• _WHAT YOU HAVE TO DO_
Return all of the data exactly as written, without the pictures.

========================

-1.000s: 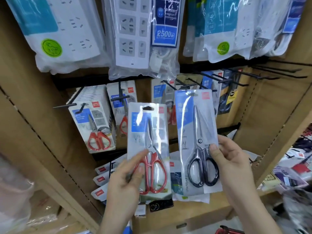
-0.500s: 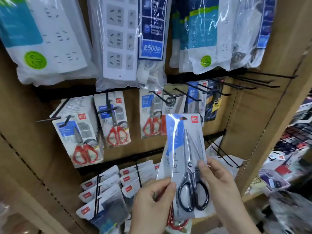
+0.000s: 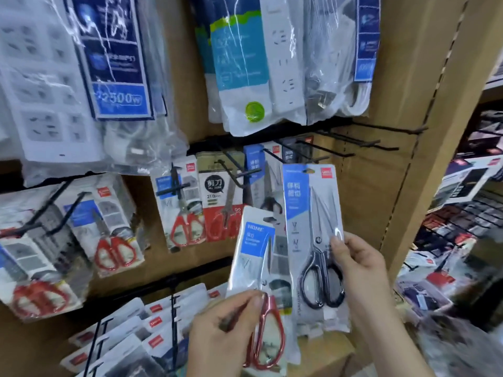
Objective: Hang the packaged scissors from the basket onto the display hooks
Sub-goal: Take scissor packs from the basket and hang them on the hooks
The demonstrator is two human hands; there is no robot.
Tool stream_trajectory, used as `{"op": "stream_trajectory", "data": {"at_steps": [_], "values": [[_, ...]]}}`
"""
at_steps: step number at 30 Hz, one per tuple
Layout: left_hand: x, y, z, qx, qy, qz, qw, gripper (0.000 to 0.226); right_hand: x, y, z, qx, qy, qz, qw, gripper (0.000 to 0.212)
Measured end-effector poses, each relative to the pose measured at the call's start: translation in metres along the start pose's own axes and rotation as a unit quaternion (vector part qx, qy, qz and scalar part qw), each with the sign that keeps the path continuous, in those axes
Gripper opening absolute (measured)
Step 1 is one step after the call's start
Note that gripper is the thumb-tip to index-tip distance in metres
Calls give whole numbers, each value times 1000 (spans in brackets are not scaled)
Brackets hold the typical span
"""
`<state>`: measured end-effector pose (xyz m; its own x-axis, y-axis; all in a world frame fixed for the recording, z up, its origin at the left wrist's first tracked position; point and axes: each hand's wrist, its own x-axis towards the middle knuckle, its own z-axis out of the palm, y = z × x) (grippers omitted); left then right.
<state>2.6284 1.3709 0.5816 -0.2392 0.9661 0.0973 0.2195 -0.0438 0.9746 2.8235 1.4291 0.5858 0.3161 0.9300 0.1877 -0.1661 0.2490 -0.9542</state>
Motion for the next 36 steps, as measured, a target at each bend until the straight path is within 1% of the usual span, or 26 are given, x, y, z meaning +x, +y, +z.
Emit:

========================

• _RESULT_
-1.000s: 
-0.500s: 
+0.000s: 
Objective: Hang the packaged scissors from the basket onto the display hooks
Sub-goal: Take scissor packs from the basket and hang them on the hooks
The demonstrator is two human hands; there is no robot.
Tool stream_trajectory, used as `{"op": "stream_trajectory", "data": {"at_steps": [_], "values": [[_, ...]]}}`
"""
at_steps: step number at 30 Hz, one per tuple
Layout: left_hand: x, y, z, qx, qy, qz, qw, gripper (0.000 to 0.226); right_hand: x, y, z, qx, qy, qz, qw, gripper (0.000 to 0.212)
Measured end-effector poses, each relative to the pose measured at the call's start: translation in metres along the start pose's own axes and rotation as a unit quaternion (vector part qx, qy, qz and scalar part qw), each with the sign that keeps the path continuous, in those axes
Gripper opening absolute (measured)
Step 1 is one step after the call's start
Note that gripper is the thumb-tip to index-tip distance in metres
Calls give whole numbers, each value times 1000 (spans in brackets are not scaled)
Brackets hold the typical span
"""
`<state>`: measured end-effector pose (xyz m; its own x-axis, y-axis; all in a world frame fixed for the recording, z up, its origin at the left wrist's first tracked position; point and axes: each hand's wrist, its own x-axis towards the middle knuckle, its own z-axis out of the palm, y = z × x) (grippers omitted); left then right.
<state>2.6284 1.3709 0.5816 -0.2392 0.9661 0.0973 0.2195 -0.0438 0.9746 2.8235 1.4291 0.5858 0.3161 0.9300 0.1877 -0.1661 0.2490 -0.9542</state>
Motion for the next 36 steps, as measured, a target at each bend until the straight path is within 1% of the usual span, or 26 are given, x, y, z meaning +x, +y, +z.
Emit:

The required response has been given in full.